In “The Soft Truth,” Leigh Alexander explores the impact one’s digital footprint can have on their life, ranging from career to relationships to identity.

The story begins with the narrator disclosing to her audience how she continues to see a second version of herself, slightly different from her, living in the same world. She concludes that her double must not know about “the blue sphere,” and that is why she is mostly the same as the narrator, but is not completely. We come to learn that the narrator’s more-than-friend, Veronica, had fired her from her job as a researcher at a digital footprint company due to her blue sphere obsession and her internet search history resulting from it, and the story ends with the narrator running into her double and finally getting to watch the blue sphere video once she is locked out of her double’s life.

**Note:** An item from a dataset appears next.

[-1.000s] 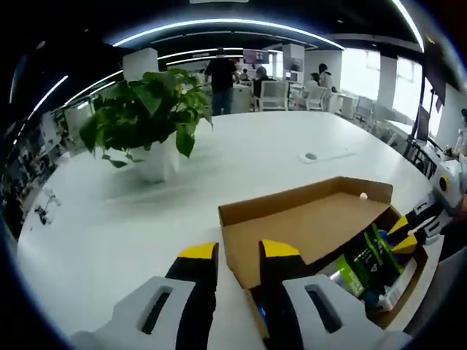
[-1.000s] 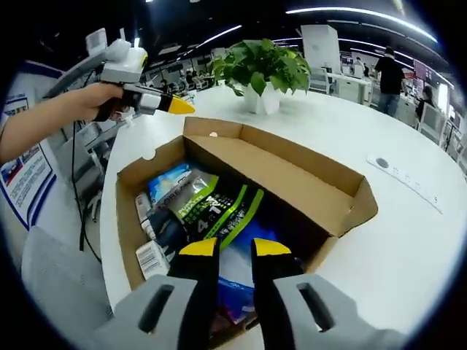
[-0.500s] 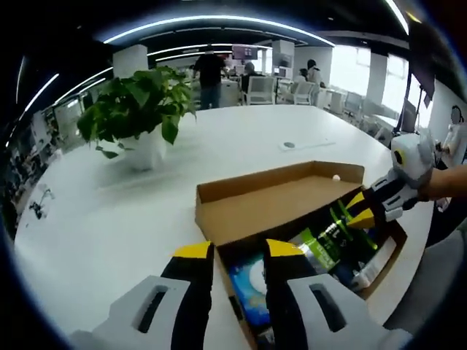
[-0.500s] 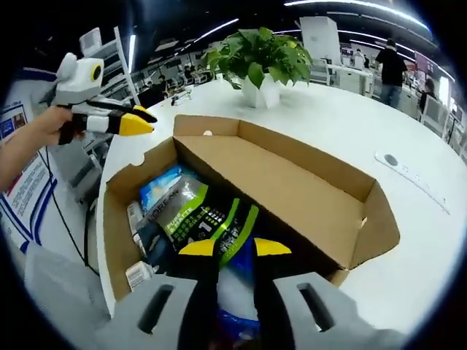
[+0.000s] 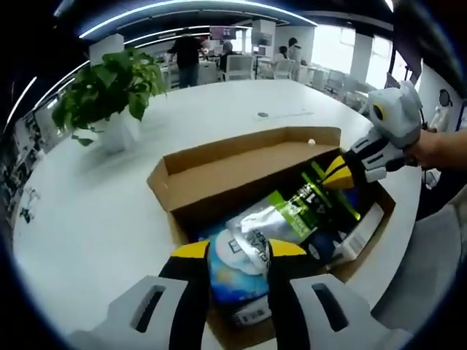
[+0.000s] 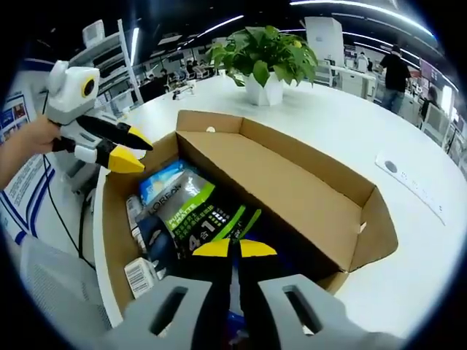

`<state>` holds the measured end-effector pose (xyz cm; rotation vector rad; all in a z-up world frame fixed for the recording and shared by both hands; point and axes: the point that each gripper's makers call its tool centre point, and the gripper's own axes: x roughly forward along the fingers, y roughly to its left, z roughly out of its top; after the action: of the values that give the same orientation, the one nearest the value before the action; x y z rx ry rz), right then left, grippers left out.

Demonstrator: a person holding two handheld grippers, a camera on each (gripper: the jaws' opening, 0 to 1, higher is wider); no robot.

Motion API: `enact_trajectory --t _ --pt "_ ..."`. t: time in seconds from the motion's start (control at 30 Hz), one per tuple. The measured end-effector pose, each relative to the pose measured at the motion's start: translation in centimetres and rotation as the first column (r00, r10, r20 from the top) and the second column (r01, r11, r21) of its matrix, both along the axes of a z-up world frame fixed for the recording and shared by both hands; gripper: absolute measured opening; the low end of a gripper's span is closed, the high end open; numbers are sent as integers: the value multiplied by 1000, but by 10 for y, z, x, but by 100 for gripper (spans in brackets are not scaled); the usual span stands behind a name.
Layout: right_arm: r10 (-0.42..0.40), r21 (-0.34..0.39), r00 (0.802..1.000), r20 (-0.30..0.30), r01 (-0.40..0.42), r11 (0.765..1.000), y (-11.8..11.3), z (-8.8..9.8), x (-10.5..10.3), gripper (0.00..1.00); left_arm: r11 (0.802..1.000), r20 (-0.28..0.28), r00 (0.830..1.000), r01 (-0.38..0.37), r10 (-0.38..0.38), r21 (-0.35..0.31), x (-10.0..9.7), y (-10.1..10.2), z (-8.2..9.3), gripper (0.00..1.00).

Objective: Operate the shoe box by opening the lid, removing the specified soft item, and placing it in the target area until the item is outside and the box remains undamaged.

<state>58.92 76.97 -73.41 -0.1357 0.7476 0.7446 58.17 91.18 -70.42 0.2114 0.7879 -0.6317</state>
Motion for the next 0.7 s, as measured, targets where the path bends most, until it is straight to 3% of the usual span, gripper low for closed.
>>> enact_trajectory --t 0.37,0.53,0.6,0.7 --pt "27 -69 1000 11 -27 997 -5 -6 -2 0 1000 -120 993 15 -13 11 -20 -7 -32 28" --pt "36 -83 999 8 -35 996 -7 -9 -2 0 1000 -186 983 -5 1 -17 -28 -10 -40 28" --pt "37 -84 999 3 -37 996 -7 -11 -2 0 1000 -226 974 -12 5 -29 -32 -13 -45 26" --pt "33 -86 999 1 -33 996 -7 -13 -1 0 999 -242 970 -1 -7 -34 -34 -17 -49 20"
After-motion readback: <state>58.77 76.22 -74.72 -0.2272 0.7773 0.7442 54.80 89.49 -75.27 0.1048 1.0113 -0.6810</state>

The blue sphere is a recurring motif present in “The Soft Truth” that I believe represents the extreme of whatever is present online that is embarrassing or feels unnatural for the user, but is still engaged with for some reason or another. We all have things like that– content that feel safe to post or consume in a private digital space– but we must be warned that the algorithm still takes them into account. Like the narrator in “The Soft Truth,” if we are not careful with the way we present ourselves on the internet or with the content we choose to engage with, we can continuously be sucked in deeper until we lose ourselves in the false-satisfaction rabbit hole. We become subject to whatever content the algorithm leads us to consume, stepping in further and further until we can no longer escape the bias of the creator or the pull of the profit.